T3. On one of the hottest days of the year so far, may I turn the minds of Ministers towards Antarctica—the two are, of course, linked? What are we doing to preserve the great wilderness that is Antarctica and to ensure that we use the resources that are there in abundance very carefully? (213048)

It is a pleasure to answer my first ever question on Antarctica. The protection of the Antarctic environment is enormously important and is provided through the 1991 protocol on environmental protection to the Antarctic treaty. My hon. Friend will know, given his interest, that that treaty has so far been successful in preserving Antarctica as a natural resource devoted to peace and science. It is an example of the international community working together to achieve that aim, and I assure him that this Government will continue to give it their full support.

The Iranian Government are reportedly sympathetic to the idea of an international consortium enriching uranium on Iranian soil. Given that that would allow western powers to be involved with, and to oversee, enrichment and the harnessing of nuclear power for civilian use, would the British Government back such an idea?

The hon. Gentleman will know from the package that was presented to the Iranian Government 10 days ago, and has now been published right round the world, that we believe that there is a future for civilian nuclear power generation in Iran. However, the history of Iran’s failure to be open and transparent with the international community about its nuclear intentions has gravely undermined confidence. Therefore, at this stage it is right to talk openly and plainly about continued commitment to shipments of uranium into Iran, for example for the Bushehr reactor, for which the Russians are responsible. It is right that we are willing to open discussions with the Iranians should they first freeze and then suspend their uranium enrichment programme. It is premature for us to say that we know that there is one single answer of the sort to which the hon. Gentleman refers. We have to recognise that confidence has been gravely undermined and needs to be rebuilt step by step as the Iranians show themselves to be a trustworthy partner of the international community.

T5. What confidence does my hon. Friend have that the figures given by the Colombian Government on the deaths of trade unionists are accurate, given that Amnesty International reports that many more deaths have occurred? Imagine the atrocity of people losing their lives just because they are trade union members. (213050)

The murder of trade unionists and human rights workers in Colombia is an issue of great concern. I have seen various figures and the picture is far from clear, but the bottom line is that a single murder of a trade unionist or a human rights defender is one too many. My hon. Friend will know that, whichever figures one takes, the number of such killings was falling year on year until this year.

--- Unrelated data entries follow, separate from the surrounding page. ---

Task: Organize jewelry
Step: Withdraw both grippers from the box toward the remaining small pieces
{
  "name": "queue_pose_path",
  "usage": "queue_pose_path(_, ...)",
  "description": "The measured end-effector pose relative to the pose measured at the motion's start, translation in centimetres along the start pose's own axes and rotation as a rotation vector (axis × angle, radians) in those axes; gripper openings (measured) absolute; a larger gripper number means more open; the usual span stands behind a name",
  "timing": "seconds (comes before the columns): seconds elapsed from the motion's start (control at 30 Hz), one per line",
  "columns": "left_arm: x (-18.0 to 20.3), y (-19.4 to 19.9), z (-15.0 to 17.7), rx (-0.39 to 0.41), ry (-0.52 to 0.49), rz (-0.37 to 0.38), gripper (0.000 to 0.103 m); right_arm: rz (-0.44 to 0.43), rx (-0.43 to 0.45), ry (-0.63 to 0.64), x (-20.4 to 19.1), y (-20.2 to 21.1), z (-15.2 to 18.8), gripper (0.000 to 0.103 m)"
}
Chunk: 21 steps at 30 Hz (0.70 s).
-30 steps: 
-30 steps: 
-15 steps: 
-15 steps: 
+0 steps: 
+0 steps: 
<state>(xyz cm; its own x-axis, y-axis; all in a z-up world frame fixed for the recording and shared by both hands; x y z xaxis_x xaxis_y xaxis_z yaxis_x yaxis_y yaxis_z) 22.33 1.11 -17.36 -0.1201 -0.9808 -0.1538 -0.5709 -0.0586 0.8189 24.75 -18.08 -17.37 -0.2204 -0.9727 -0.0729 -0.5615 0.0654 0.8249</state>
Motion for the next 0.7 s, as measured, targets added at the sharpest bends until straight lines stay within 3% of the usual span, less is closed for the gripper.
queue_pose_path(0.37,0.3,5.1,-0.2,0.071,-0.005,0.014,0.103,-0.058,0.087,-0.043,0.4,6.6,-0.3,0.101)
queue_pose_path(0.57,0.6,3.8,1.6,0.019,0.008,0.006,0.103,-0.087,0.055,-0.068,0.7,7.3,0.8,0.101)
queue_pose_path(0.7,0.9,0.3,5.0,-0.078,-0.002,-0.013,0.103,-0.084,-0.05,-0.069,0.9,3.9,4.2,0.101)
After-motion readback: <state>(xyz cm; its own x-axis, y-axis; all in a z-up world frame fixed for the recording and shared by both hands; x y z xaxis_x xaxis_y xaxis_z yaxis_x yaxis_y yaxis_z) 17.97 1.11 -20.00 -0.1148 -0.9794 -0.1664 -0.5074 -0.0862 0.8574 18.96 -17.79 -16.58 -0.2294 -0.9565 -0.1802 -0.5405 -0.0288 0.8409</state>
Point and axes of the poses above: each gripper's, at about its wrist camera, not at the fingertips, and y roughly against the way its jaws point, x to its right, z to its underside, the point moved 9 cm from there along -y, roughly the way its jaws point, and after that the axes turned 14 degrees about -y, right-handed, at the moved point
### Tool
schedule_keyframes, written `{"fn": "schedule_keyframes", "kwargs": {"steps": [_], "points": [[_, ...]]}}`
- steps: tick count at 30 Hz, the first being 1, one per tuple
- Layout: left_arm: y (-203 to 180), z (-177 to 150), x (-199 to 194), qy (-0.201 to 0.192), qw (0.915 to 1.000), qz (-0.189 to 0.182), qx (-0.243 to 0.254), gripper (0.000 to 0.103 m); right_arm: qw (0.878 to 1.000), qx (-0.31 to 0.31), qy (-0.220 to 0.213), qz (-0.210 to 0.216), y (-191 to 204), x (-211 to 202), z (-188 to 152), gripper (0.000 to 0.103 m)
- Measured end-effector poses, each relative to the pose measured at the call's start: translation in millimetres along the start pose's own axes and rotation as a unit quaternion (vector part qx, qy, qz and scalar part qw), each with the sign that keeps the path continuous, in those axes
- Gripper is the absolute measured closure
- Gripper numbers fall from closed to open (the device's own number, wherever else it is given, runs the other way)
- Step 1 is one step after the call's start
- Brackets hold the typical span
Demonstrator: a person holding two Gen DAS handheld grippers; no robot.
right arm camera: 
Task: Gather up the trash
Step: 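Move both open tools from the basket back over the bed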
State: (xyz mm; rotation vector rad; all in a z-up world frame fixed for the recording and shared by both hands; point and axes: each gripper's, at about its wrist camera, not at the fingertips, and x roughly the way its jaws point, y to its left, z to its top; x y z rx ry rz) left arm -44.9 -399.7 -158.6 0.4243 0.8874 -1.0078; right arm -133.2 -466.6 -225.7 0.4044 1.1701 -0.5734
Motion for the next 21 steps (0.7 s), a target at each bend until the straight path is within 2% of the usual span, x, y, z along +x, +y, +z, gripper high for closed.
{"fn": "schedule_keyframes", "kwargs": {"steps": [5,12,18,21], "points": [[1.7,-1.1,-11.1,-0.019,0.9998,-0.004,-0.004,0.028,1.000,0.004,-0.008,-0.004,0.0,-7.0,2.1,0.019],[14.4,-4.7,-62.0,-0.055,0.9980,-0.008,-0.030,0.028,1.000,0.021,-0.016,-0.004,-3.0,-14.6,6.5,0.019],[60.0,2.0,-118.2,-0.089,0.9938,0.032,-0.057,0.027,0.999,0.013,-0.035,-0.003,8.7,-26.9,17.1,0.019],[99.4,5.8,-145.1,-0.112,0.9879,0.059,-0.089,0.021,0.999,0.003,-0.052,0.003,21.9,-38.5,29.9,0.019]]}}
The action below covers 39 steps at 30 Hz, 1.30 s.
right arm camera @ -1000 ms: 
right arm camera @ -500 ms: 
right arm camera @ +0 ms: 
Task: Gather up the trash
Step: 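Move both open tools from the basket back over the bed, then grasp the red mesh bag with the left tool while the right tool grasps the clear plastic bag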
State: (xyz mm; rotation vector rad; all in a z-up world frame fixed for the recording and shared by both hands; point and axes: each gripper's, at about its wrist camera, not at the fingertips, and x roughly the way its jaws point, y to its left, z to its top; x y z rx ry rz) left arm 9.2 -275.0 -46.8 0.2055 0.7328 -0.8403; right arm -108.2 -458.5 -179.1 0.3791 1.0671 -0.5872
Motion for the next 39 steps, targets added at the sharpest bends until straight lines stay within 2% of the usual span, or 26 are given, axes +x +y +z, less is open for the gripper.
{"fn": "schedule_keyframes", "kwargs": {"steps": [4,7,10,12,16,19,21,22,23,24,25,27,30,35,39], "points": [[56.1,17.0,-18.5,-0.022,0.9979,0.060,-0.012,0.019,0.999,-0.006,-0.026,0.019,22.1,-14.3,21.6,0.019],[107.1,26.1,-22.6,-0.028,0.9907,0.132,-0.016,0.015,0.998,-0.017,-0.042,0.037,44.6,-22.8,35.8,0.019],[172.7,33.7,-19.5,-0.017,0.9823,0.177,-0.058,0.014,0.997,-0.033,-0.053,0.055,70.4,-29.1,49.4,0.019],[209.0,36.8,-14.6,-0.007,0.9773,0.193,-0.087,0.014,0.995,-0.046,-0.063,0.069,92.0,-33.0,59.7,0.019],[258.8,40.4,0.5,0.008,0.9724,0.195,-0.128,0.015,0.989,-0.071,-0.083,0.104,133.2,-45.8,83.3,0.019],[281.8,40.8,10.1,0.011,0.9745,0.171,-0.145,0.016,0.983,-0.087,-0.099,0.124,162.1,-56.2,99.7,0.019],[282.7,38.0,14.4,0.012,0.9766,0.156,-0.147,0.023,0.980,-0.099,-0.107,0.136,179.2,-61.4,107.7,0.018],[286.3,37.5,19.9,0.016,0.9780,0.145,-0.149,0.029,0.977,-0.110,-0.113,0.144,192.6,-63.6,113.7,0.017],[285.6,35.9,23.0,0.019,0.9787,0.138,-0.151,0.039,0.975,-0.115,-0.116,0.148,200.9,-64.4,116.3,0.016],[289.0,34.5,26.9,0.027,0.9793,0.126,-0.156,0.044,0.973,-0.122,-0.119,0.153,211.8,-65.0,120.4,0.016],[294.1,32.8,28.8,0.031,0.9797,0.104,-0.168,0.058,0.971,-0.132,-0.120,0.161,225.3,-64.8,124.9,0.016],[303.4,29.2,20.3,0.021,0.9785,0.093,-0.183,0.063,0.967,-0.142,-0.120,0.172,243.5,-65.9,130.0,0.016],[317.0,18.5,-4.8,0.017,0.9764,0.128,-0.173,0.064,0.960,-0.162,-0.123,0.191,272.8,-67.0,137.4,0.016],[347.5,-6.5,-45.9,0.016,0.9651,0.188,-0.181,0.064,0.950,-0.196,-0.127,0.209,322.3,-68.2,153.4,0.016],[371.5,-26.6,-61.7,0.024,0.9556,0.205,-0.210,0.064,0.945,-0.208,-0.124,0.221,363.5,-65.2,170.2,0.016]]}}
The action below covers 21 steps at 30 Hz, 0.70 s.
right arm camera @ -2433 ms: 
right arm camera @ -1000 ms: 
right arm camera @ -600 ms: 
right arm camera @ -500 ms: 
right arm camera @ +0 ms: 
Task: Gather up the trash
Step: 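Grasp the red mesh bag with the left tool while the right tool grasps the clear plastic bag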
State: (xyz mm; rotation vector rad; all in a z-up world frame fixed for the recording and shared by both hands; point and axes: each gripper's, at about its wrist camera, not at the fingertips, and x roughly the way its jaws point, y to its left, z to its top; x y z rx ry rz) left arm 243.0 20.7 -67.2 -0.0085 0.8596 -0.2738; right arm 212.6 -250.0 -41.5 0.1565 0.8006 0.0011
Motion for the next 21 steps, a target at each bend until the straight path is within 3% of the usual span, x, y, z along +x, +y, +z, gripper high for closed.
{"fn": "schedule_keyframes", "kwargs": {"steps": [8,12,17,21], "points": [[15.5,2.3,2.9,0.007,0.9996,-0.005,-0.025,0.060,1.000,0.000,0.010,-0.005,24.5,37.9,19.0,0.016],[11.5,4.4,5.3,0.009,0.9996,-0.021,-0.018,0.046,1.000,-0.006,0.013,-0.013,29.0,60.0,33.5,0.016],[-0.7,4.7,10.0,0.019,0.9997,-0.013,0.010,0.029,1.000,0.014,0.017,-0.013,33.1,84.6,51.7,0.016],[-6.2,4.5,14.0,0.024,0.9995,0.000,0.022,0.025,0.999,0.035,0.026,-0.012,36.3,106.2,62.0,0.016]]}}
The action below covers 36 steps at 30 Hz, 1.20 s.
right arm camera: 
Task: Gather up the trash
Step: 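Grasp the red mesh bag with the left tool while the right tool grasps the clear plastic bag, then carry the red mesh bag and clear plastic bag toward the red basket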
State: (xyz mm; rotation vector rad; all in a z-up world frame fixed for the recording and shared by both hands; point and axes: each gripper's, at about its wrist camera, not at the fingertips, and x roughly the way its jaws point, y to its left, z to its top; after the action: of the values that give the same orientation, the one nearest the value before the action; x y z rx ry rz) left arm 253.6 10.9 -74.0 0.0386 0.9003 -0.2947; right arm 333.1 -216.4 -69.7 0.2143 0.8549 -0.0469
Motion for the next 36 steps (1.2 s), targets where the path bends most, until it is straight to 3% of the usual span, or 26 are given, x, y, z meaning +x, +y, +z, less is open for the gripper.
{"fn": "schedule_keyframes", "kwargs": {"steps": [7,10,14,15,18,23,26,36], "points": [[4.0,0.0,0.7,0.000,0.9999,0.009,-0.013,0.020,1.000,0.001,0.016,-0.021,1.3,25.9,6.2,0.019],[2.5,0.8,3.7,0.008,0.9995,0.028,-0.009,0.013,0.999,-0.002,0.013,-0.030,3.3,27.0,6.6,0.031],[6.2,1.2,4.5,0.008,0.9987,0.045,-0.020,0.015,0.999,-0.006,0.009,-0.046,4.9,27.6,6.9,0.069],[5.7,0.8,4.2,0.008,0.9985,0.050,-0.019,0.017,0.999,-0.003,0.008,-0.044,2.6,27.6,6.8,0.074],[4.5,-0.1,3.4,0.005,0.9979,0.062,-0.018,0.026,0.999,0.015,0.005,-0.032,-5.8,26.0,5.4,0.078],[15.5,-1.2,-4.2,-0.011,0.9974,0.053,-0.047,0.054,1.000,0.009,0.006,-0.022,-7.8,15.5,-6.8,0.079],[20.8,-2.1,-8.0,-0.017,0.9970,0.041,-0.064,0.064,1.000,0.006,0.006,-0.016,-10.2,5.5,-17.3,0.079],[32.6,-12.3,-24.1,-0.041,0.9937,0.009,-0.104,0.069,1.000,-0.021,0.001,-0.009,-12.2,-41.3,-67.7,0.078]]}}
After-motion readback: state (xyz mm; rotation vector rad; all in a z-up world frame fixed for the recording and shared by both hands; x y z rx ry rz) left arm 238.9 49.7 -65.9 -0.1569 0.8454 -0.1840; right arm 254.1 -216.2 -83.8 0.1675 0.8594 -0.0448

I am sure that she will share our great concern that the trend has been reversed and, as I did in April, I call on the Colombian Government to do everything that they can to ensure that those in Colombia who fight to defend human rights are able to do their work in safety and without fear.

What is the Foreign Secretary doing to end the scandalous situation in which a British bank—Barclays—still bankrolls Mugabe’s thugs by operating through a local subsidiary, thereby bypassing EU sanctions on Zimbabwe? Why has action not yet been taken to deal with that insidious loophole at either the UK or the EU level? Will he condemn that practice which flouts the spirit if not the letter of the sanctions against Zanu-PF’s leaders?

I condemn anything that gives financial or moral succour to Zanu-PF leaders. As far as I am aware—and I am happy to take new information if the hon. Gentleman has it, and follow it up—we know of no British company that is breaking the sanctions regime.

In respect of companies that are using subsidiaries or other means, I would want to look at the details of any individual case. The details are important, because there is the question of employment and support for ordinary Zimbabweans as well as succour for the regime. However, we utterly condemn anything that gives support to the regime.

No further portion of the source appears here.